Work instructions:
Nothing but an exact reproduction of the records, pictures excluded, should be returned.
-------- Records shown
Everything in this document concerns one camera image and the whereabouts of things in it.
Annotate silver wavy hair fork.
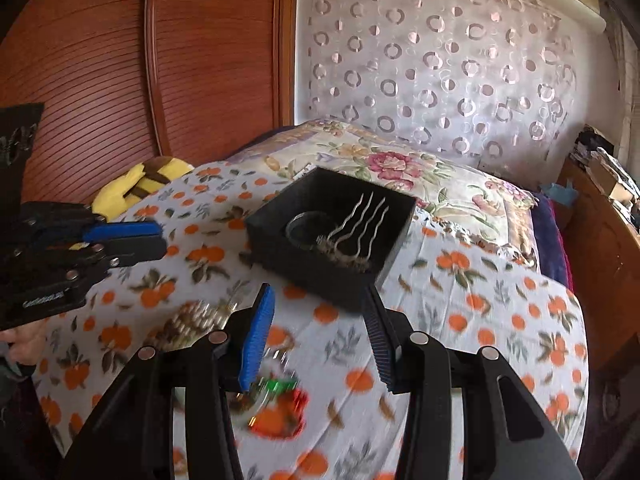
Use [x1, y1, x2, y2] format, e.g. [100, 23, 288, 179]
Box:
[316, 192, 392, 275]

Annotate wooden bedside cabinet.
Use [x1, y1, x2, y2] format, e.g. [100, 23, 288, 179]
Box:
[556, 159, 640, 373]

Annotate white circle pattern curtain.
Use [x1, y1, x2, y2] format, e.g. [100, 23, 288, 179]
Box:
[295, 0, 608, 178]

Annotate gold bead bracelet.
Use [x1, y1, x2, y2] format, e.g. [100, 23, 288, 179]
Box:
[150, 299, 238, 352]

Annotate pile of clutter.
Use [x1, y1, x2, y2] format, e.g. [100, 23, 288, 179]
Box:
[571, 125, 640, 233]

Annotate floral quilt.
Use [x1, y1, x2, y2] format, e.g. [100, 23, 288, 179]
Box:
[227, 117, 542, 267]

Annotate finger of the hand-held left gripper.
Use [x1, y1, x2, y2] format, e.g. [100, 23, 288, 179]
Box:
[22, 202, 162, 250]
[59, 236, 167, 287]

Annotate red-brown wooden wardrobe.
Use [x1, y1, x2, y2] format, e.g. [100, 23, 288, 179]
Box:
[0, 0, 300, 206]

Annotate dark bangle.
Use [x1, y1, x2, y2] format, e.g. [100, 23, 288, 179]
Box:
[285, 211, 342, 252]

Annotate purple blanket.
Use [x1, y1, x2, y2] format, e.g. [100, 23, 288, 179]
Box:
[529, 191, 575, 288]

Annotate black square box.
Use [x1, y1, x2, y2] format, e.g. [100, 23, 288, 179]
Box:
[244, 166, 418, 314]

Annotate person's left hand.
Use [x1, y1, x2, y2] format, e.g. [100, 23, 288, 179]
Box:
[0, 322, 47, 367]

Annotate orange fruit print bedsheet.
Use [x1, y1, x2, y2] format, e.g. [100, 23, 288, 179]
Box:
[32, 160, 592, 480]

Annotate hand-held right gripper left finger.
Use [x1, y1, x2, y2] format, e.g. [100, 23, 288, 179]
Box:
[57, 282, 277, 480]

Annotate red and green jewelry piece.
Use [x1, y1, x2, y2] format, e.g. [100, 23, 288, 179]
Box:
[244, 374, 307, 437]

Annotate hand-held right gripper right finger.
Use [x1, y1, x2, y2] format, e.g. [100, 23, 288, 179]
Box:
[364, 285, 584, 480]

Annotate yellow and brown plush toy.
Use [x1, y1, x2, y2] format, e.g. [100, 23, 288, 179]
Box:
[92, 156, 196, 222]

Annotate light blue cloth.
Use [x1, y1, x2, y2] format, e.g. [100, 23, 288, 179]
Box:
----------------
Written solution:
Everything in this document concerns one camera image and the whereabouts of things in it.
Annotate silver wavy hair fork.
Use [x1, y1, x2, y2] format, e.g. [100, 23, 288, 179]
Box:
[316, 192, 392, 275]

Annotate wooden bedside cabinet.
Use [x1, y1, x2, y2] format, e.g. [100, 23, 288, 179]
Box:
[556, 159, 640, 373]

Annotate white circle pattern curtain.
Use [x1, y1, x2, y2] format, e.g. [100, 23, 288, 179]
Box:
[295, 0, 608, 178]

Annotate gold bead bracelet.
Use [x1, y1, x2, y2] format, e.g. [100, 23, 288, 179]
Box:
[150, 299, 238, 352]

Annotate pile of clutter.
Use [x1, y1, x2, y2] format, e.g. [100, 23, 288, 179]
Box:
[571, 125, 640, 233]

Annotate floral quilt.
Use [x1, y1, x2, y2] format, e.g. [100, 23, 288, 179]
Box:
[227, 117, 542, 267]

Annotate finger of the hand-held left gripper.
Use [x1, y1, x2, y2] format, e.g. [100, 23, 288, 179]
Box:
[22, 202, 162, 250]
[59, 236, 167, 287]

Annotate red-brown wooden wardrobe.
Use [x1, y1, x2, y2] format, e.g. [100, 23, 288, 179]
Box:
[0, 0, 300, 206]

Annotate dark bangle.
Use [x1, y1, x2, y2] format, e.g. [100, 23, 288, 179]
Box:
[285, 211, 342, 252]

Annotate purple blanket.
Use [x1, y1, x2, y2] format, e.g. [100, 23, 288, 179]
Box:
[529, 191, 575, 288]

Annotate black square box.
Use [x1, y1, x2, y2] format, e.g. [100, 23, 288, 179]
Box:
[244, 166, 418, 314]

Annotate person's left hand.
Use [x1, y1, x2, y2] format, e.g. [100, 23, 288, 179]
Box:
[0, 322, 47, 367]

Annotate orange fruit print bedsheet.
Use [x1, y1, x2, y2] format, e.g. [100, 23, 288, 179]
Box:
[32, 160, 592, 480]

Annotate hand-held right gripper left finger.
Use [x1, y1, x2, y2] format, e.g. [100, 23, 288, 179]
Box:
[57, 282, 277, 480]

Annotate red and green jewelry piece.
Use [x1, y1, x2, y2] format, e.g. [100, 23, 288, 179]
Box:
[244, 374, 307, 437]

Annotate hand-held right gripper right finger.
Use [x1, y1, x2, y2] format, e.g. [100, 23, 288, 179]
Box:
[364, 285, 584, 480]

Annotate yellow and brown plush toy.
Use [x1, y1, x2, y2] format, e.g. [100, 23, 288, 179]
Box:
[92, 156, 196, 222]

Annotate light blue cloth.
Use [x1, y1, x2, y2] format, e.g. [100, 23, 288, 179]
Box:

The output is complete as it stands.